● **WHAT IS REQUIRED**
Could you find every line in the entries below that holds the word "robot" and copy it?

Stored records

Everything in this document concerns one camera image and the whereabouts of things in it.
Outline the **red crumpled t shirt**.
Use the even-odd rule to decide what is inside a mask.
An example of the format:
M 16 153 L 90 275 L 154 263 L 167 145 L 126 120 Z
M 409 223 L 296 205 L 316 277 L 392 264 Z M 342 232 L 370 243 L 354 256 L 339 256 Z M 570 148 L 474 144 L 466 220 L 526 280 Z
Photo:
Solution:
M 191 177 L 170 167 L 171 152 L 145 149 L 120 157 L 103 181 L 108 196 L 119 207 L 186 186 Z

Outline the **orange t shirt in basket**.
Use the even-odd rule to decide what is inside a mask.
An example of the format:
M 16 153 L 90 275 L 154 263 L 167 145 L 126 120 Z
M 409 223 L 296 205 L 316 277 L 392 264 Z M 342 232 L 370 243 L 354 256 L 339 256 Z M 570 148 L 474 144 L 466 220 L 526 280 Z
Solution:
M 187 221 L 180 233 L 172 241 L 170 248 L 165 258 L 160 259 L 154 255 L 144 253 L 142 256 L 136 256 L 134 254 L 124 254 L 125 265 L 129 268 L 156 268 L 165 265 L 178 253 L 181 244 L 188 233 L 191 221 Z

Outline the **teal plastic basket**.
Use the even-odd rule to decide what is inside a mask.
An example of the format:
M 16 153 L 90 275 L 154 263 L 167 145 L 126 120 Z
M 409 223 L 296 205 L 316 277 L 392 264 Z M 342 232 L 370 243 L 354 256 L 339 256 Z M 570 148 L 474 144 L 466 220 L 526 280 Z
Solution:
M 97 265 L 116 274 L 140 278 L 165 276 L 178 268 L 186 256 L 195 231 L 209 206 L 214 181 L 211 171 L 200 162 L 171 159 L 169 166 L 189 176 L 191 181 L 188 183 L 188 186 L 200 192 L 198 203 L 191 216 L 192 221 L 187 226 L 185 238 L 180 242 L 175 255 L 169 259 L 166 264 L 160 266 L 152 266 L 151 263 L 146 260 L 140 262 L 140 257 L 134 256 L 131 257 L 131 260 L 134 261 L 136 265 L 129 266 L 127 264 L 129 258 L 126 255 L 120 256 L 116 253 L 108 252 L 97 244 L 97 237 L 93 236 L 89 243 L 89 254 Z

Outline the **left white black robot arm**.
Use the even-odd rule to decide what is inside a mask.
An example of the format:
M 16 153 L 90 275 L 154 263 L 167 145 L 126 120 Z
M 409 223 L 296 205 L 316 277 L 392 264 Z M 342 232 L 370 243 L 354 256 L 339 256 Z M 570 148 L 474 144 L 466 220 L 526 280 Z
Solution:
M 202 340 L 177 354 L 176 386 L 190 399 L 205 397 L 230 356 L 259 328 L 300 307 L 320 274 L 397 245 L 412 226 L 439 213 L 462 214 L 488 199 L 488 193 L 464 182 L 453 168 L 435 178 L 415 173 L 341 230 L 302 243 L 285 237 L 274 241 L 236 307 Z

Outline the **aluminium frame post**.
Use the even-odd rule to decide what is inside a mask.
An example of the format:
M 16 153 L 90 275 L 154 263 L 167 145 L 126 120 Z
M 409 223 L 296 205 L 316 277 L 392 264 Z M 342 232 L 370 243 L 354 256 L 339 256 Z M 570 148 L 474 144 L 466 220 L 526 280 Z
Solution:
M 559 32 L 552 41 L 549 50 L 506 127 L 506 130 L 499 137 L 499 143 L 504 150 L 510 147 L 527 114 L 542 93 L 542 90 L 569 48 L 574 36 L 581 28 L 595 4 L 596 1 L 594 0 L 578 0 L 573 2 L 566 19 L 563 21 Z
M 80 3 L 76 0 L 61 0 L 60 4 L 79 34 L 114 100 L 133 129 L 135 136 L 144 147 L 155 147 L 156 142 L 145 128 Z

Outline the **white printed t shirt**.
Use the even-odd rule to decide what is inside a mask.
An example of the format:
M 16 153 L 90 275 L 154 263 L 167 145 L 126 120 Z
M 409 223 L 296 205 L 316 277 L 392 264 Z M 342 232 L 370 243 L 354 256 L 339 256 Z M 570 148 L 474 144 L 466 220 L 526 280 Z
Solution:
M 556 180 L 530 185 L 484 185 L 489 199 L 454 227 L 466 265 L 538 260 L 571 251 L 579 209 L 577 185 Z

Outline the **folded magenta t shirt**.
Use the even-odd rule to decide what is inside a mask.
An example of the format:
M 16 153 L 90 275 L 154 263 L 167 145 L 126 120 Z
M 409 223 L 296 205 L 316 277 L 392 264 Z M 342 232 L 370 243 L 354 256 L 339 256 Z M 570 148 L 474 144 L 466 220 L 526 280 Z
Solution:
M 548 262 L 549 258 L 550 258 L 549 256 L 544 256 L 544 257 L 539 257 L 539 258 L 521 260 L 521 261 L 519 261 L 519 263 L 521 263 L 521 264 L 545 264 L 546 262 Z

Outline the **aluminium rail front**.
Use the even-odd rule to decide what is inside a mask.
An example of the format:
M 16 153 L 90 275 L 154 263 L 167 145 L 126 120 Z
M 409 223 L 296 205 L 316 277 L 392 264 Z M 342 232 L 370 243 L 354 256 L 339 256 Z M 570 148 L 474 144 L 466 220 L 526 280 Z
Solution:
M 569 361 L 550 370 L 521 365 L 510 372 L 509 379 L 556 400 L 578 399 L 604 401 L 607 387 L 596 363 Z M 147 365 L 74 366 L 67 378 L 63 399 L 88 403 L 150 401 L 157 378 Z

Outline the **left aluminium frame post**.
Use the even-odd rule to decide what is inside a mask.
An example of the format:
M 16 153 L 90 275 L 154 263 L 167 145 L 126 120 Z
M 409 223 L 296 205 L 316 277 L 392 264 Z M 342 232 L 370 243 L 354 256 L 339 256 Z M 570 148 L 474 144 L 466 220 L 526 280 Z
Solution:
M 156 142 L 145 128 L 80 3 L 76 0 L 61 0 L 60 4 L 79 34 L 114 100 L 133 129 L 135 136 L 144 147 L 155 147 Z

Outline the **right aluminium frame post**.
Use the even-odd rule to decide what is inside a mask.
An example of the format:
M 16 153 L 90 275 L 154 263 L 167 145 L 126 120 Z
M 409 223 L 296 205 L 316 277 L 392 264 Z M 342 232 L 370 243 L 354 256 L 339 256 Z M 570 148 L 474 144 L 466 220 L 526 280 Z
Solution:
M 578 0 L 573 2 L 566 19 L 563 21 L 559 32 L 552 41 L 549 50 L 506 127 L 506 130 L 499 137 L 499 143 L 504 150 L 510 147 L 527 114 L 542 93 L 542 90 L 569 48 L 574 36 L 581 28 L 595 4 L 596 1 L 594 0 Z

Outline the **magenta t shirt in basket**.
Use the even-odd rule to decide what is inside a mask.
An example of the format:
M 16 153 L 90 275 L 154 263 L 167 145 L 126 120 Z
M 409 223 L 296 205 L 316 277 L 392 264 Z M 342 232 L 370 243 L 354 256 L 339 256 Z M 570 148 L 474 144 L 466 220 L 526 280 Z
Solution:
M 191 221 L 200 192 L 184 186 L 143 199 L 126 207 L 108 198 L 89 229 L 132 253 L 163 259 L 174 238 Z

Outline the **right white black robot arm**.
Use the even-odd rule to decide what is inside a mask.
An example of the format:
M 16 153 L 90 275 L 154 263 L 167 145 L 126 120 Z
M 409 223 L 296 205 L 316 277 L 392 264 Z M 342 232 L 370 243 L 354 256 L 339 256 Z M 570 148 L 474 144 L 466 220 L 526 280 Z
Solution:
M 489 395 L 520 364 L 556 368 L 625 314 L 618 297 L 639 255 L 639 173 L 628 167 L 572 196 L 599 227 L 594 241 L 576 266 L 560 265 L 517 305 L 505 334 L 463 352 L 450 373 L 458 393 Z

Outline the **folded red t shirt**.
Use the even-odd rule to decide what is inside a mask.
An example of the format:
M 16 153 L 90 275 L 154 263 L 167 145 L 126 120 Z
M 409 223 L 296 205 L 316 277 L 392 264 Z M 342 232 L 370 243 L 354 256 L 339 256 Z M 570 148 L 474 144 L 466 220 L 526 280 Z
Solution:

● **OUTPUT FOR THIS TASK**
Outline the **left white black robot arm**.
Outline the **right white black robot arm**.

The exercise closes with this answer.